Saksi Ahli Dr. Totok Dwi Diantoro, S.H., dosen Fakultas Hukum UGM, yang dihadirkan oleh Tim Advokasi Selamatkan Hutan Adat Papua, dalam persidangan PTUN Jakarta, menyatakan bahwa penertiban kawasan hutan tidak mencabut pelepasan kawasan hutan hanya merubah jenis usahanya, hal itu tidak akan berkait dengan pelepasan kawasan hutan, karena itu tidak mengubah apa yang sudah dilepas. Penertiban dalam konteks ini boleh jadi dimasukkan ke dalam kerangka menertibkan karena melihat ada ketidakefektifan izin yang sudah diberikan, kemudian negara atau pemerintah memberikan sikap dengan mendorong upaya upaya menjadi jenis usaha yang tadinya diharapkan oleh penerima izin.
Dalam perkara ini, masyarakat adat Awyu asal Boven Digoel, pemilik tanah dan hutan adat, yang menjadi sasaran dan objek sengketa bersikap dengan mengajukan permohonan gugatan sebagai Tergugat Intervensi.
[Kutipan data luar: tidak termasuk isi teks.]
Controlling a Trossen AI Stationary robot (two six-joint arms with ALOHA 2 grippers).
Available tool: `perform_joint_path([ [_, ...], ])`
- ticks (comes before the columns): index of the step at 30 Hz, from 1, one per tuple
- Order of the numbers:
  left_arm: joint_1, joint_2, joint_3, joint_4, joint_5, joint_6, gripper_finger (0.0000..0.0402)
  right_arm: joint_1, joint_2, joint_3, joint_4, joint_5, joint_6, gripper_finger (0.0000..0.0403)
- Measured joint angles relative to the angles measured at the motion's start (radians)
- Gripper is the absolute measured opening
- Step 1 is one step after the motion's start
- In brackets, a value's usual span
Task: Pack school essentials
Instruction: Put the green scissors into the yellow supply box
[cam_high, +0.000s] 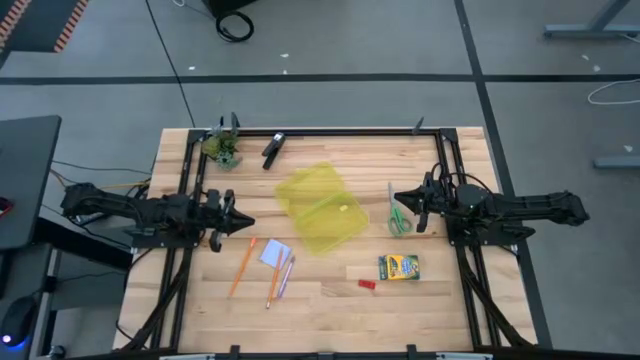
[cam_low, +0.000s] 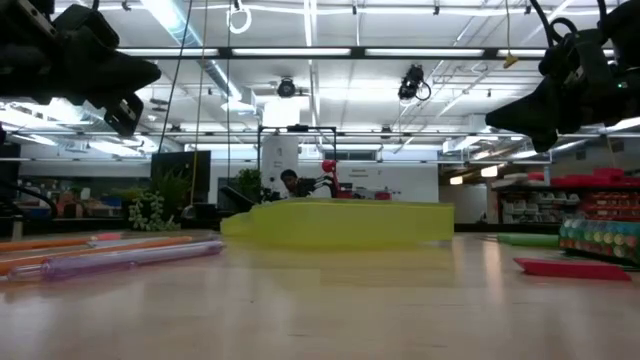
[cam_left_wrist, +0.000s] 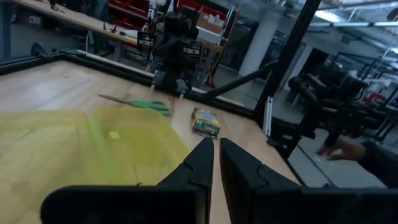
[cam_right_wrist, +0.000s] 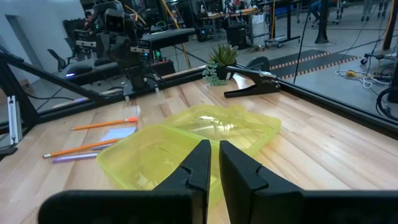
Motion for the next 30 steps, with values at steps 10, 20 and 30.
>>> perform_joint_path([
  [10, 0.000, 0.000, 0.000, 0.019, -0.001, 0.086, 0.0025, 0.000, 0.000, 0.000, 0.004, 0.000, -0.025, 0.0039],
  [20, -0.025, 0.000, 0.000, 0.022, 0.000, 0.239, 0.0033, 0.000, 0.000, -0.001, 0.048, 0.000, 0.163, 0.0039],
  [30, -0.030, 0.000, 0.000, 0.014, -0.011, 0.412, 0.0021, 0.002, 0.003, -0.001, 0.060, -0.002, 0.255, 0.0039],
])
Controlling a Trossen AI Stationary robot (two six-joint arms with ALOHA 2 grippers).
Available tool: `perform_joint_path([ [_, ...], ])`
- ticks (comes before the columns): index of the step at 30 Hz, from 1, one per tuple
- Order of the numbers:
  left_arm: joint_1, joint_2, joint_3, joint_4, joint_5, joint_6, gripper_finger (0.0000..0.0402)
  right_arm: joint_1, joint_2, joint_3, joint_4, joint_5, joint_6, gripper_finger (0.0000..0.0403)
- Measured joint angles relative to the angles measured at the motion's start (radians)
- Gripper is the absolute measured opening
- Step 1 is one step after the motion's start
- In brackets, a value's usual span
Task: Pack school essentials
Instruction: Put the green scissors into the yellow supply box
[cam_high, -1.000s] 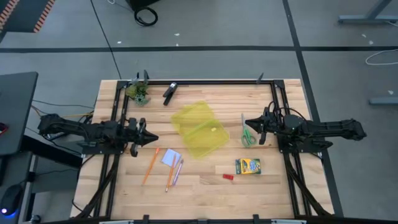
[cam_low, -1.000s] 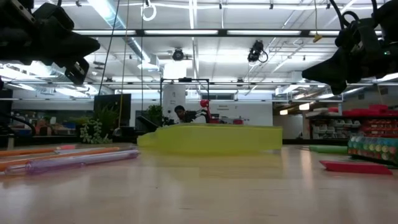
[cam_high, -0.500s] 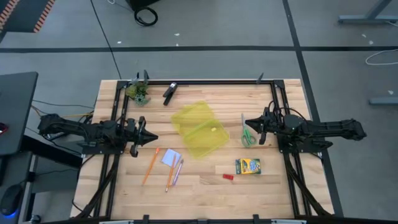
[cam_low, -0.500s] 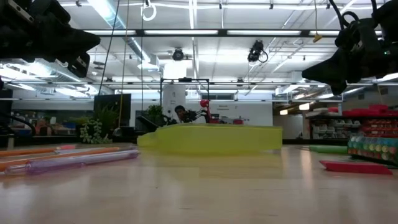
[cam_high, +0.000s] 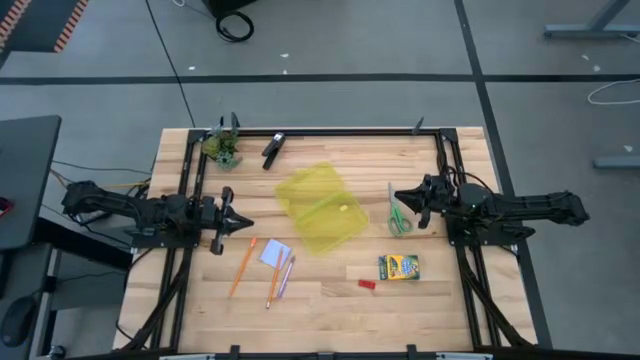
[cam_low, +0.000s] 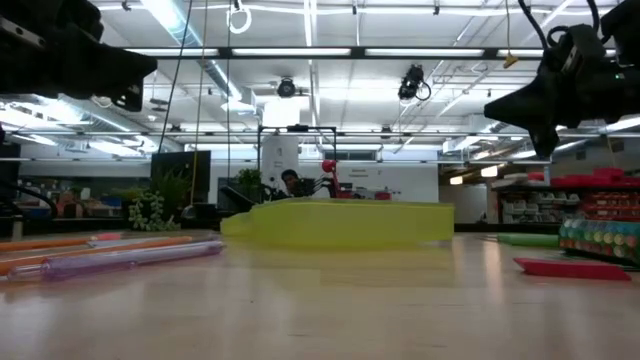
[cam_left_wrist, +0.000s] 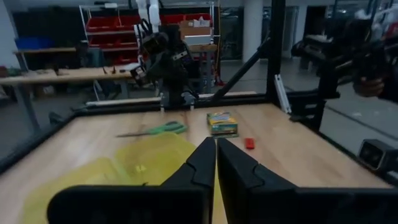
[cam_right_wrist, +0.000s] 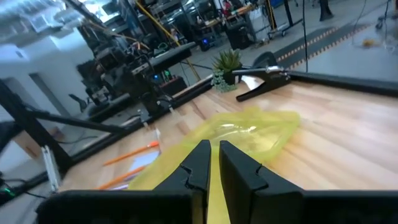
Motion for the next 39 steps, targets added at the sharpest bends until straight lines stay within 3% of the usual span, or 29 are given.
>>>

Pada Mei 2023, perwakilan masyarakat adat dan pemimpin marga dari Suku Awyu, yang berdiam di beberapa kampung di wilayah Kabupaten Boven Digoel, yakni: Gergorius Yame, Fidelis Misa, Barbara Mukri, Paskalis Mukri, Maximus Nawisi dan Adolfina Sifi, menyampaikan permohonan sebagai intervensi melawan gugatan yang diajukan perusahaan melalui PTUN Jakarta.
Mereka memohon kepada Majelis Hakim PTUN Jakarta agar diterima menjadi pihak intervensi dengan kemauan sendiri untuk mempertahankan atau membela hak dan kepentingannya mereka tidak dirugikan oleh putusan pengadilan.
Gergorius Yame, berpendapat tindakan Menteri LHK menerbitkan putusan pencabutan dan pembatasan izin akan dapat memulihkan hak dan kepentingan masyarakat adat terdampak perusahaan ini, sebaliknya bilamana permohonan perusahaan diterima maka akan merugikan hak dan kepentingan masyarakat, termasuk perempuan adat. Mereka akan kehilangan wilayah hak ulayat berupa hutan dan tanah, kehilangan ruang kehidupan, menghilangkan keanekaragaman hayati dilokasi dan menghilangkan tempat keramat dan tempat penting berdasarkan pengetahuan dan keyakinan masyarakat adat.
Berbagai organisasi masyarakat sipil, organisasi pemuda dan mahasiswa di Tanah Papua dan di luar Pulau Papua, berkomitmen untuk mengawal gugatan masyarakat adat Awyu terhadap perusahaan di PTUN Jakarta dan terhadap pemerintah di PTUN Jayapura, sebagai gugatan masyarakat adat, gugatan lingkungan hidup, untuk keselamatan manusia dan bumi. Pada perayaan Hari Internasional Masyarakat Adat Se Dunia, di Jayapura, 12 Agustus 2023, Pemuda Adat dan pelajar mahasiswa, menyatakan mendukung upaya penyelamatan hutan adat Papua yang saat ini sedang terancam dengan hadirnya investasi berbasis lahan dan kebijakan pemerintah yang tidak berpihak pada keberlangsungan dan keberlanjutan hutan adat Papua. Kawal sampai menang.